- **THE TASK**
For the word "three", state how many lines of the data include it. Respond with the number only.

- **MATERIAL FOR THIS TASK**
________________

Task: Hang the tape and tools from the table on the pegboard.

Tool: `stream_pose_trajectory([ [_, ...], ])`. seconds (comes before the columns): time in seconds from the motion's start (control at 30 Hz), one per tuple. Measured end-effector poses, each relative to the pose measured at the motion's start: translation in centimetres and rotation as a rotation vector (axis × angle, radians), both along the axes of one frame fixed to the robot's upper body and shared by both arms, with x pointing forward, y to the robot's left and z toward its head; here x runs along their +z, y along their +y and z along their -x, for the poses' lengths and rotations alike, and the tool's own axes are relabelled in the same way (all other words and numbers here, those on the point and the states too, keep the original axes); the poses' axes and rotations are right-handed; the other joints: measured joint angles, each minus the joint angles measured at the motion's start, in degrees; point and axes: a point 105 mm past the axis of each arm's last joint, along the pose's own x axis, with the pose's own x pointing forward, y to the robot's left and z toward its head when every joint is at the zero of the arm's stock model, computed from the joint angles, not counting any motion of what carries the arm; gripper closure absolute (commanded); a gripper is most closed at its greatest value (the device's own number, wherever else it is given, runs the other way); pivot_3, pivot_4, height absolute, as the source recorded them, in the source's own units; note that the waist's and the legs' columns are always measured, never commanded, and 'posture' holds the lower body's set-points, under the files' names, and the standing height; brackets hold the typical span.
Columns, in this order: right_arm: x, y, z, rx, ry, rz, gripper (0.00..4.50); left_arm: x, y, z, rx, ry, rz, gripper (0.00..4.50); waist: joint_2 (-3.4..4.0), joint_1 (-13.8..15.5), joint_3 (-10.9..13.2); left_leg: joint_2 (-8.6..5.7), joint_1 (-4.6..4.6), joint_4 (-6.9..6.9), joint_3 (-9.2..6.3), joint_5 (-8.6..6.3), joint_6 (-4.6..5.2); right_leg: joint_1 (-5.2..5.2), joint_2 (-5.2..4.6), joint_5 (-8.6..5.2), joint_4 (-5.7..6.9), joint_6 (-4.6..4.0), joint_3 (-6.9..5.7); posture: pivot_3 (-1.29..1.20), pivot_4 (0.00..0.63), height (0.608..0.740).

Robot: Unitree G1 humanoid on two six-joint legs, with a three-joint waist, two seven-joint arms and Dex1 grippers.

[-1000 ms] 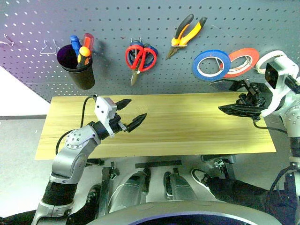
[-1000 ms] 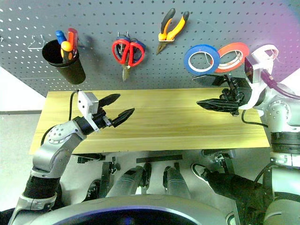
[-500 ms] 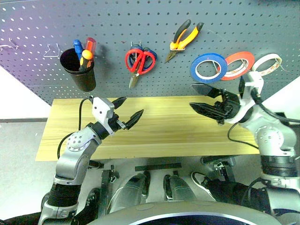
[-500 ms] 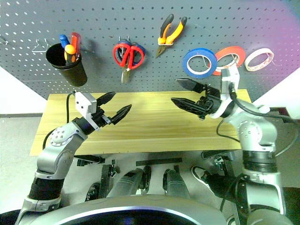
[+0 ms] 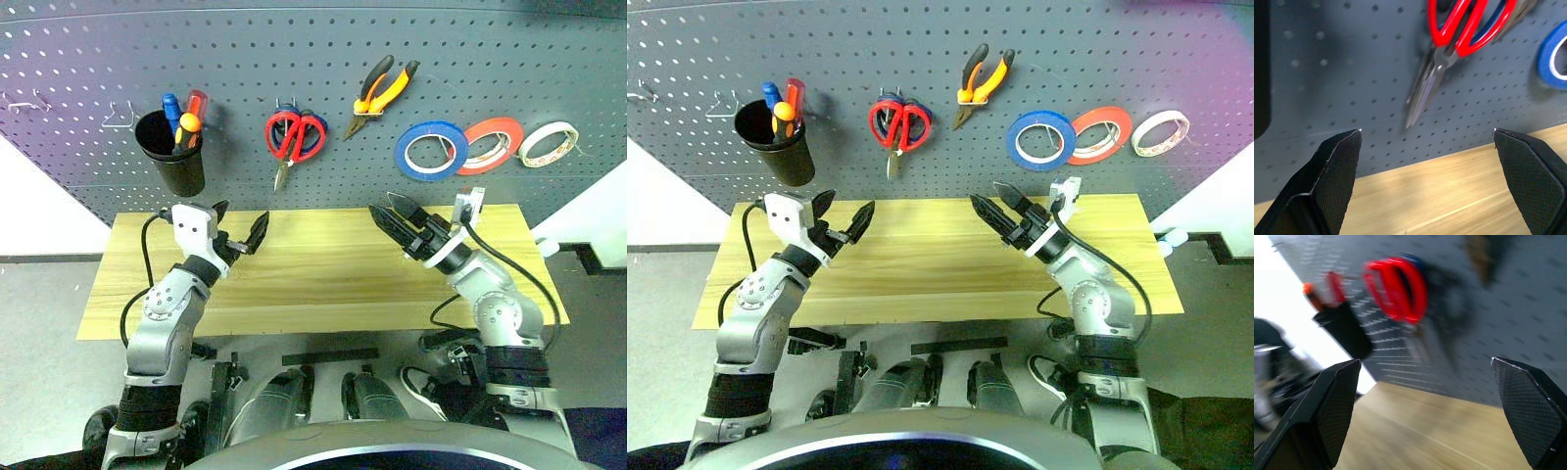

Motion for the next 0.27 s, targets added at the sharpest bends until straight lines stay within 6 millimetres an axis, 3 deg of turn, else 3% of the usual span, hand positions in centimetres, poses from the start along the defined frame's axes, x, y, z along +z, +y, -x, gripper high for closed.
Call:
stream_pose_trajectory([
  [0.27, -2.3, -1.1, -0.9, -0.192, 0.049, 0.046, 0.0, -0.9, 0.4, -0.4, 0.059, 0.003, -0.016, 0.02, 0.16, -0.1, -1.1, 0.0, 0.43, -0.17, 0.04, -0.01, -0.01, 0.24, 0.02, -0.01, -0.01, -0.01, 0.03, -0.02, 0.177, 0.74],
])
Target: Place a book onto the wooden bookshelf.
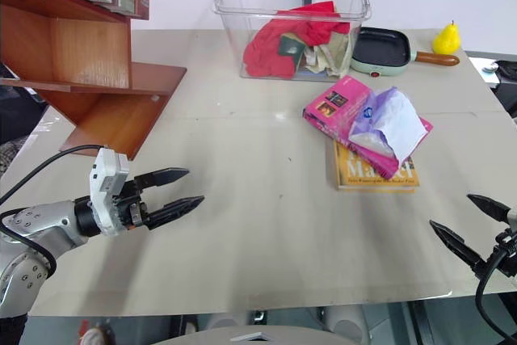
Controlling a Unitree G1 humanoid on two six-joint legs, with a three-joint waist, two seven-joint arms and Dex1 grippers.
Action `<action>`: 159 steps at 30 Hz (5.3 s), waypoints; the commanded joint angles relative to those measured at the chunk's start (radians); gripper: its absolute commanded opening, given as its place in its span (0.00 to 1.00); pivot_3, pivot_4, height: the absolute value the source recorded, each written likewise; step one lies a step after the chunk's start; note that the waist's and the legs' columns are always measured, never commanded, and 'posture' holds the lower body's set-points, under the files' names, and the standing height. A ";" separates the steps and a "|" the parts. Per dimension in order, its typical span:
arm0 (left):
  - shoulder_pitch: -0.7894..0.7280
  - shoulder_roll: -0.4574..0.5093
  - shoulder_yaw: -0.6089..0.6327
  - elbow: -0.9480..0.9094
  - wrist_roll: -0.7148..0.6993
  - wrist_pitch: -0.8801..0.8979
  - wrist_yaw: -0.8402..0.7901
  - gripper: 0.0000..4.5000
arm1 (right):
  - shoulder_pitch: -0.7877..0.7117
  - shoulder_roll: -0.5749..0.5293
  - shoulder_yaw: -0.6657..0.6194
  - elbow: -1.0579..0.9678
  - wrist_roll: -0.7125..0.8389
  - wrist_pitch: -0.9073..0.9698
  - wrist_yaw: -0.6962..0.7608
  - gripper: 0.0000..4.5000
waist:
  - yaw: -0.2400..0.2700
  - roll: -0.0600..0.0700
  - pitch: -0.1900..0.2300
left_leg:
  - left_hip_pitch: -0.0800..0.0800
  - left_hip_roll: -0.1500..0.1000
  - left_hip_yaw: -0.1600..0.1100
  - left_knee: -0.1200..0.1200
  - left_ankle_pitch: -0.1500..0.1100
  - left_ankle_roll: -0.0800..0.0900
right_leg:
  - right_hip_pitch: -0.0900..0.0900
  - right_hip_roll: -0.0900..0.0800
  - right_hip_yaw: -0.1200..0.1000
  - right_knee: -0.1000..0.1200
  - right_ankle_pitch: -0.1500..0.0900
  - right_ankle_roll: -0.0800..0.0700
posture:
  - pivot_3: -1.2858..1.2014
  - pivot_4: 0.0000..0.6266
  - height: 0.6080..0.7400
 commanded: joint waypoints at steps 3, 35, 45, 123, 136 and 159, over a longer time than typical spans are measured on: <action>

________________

- **ANSWER BELOW**
2